Might I suggest that Henry and David (not the fruit sellers but the rose growers) are perhaps measuring a different selection of pollen grains. David notes that he looks only at fully round, well-stained grains. But Henry always does 3 measures per grain because they are rarely round in his experience. So it is likely that he is looking at ovoid grains where the average “diameter” will necessarily be less than the maximum. This may lead to the consistently smaller average that he gets. Perhaps we need a slide exchange to resolve this. The quality of the pollen produced by a plant will affect how different these two procedures are in getting averages, even if the staining is identical and the measuring tools are exactly calibrated.
Thank you margit but the link still does not work on my computer. I am not familar with photobucket. If it is similar to picasa, there may be a procedure that you have to go through to allow all others to view the picture. Could you also give us your standard deviation?
Larry my selection procedure is to eliminate grains that do not stain and the very, very few that are much, much bigger than the others.
For triploids it would be nice to have a program that automatically places the 4 individual grain measurements into the diploid and tetraploid subgroups of data. In my younger years I probably could of written one as fast as I am typing this, but now…
George, theoretically yes. AND in Dave’s recent paper ( http://www.globalsciencebooks.info/JournalsSup/09FOB_3_SI1.html ), he confirmed this experimentaly. To quote: “In crosses between tetraploid female and triploid male parents both tetraploid (n=20) and triploid (n=23) offspring were found in an approximately equal proportion (Table 9).”

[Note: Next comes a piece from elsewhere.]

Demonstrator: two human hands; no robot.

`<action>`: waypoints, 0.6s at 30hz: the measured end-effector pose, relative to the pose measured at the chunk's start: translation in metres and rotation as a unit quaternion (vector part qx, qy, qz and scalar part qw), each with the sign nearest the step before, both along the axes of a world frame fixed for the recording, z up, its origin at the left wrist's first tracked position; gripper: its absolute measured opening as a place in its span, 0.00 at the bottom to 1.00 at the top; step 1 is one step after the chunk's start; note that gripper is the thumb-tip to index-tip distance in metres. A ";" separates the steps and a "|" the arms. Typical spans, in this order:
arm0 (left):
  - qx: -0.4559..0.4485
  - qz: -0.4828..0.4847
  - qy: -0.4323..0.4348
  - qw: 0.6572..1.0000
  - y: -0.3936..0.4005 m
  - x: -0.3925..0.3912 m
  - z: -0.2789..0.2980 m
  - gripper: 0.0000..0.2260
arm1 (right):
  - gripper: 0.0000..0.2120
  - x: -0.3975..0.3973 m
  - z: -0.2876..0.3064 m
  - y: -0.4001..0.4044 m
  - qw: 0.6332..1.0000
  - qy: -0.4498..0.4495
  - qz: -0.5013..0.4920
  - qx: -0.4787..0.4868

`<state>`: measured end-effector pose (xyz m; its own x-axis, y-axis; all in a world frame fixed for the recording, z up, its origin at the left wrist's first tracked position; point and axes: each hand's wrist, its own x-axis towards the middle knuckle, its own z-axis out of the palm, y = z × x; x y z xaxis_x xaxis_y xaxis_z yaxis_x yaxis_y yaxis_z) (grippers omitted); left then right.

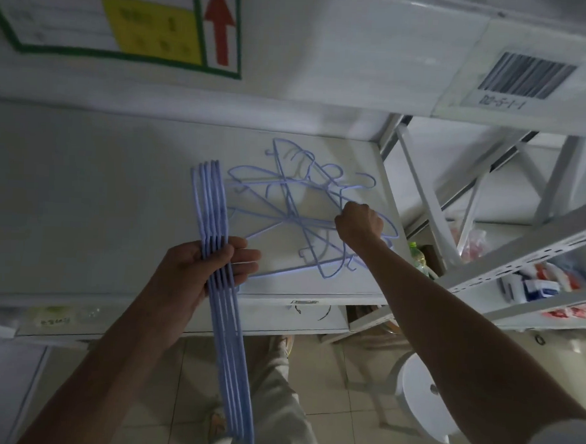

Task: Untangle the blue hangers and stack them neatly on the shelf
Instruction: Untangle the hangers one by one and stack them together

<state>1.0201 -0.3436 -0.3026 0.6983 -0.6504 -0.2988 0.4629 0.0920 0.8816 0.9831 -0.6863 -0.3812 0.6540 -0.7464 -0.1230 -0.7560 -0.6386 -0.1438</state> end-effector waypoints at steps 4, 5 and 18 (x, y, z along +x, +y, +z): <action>-0.007 -0.008 0.011 1.000 0.006 -0.018 -0.004 0.12 | 0.12 -0.027 0.004 0.016 0.999 -0.009 0.014 -0.044; -0.005 -0.011 0.014 1.000 0.008 -0.022 -0.004 0.11 | 0.12 -0.033 0.004 0.020 0.999 -0.019 0.006 -0.043; 0.055 0.036 0.013 0.998 0.002 -0.050 0.011 0.10 | 0.15 -0.070 -0.023 0.019 0.997 -0.062 0.046 0.028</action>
<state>0.9704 -0.3416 -0.2919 0.7327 -0.5620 -0.3839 0.4817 0.0297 0.8758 0.9134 -0.6671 -0.4043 0.7318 -0.6771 -0.0772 -0.6691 -0.6925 -0.2698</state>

Henry, I calculated the SD for my William Baffin using the Excel Spreadsheet tool. It was 5.93. For whatever it is worth, my William Baffin produced a LOT of pollen.
Today I redetermined the pollen diameter of Carefree Beauty. I did 4 measurements each on 10 pollen grains. I obtained an average of 41.5 microns and a standard deviation of 2.1.
In my earlier determination again utilizing 4 measurements each on 10 pollen grains, I obtained 37.0 microns and a standard deviation of 2.7.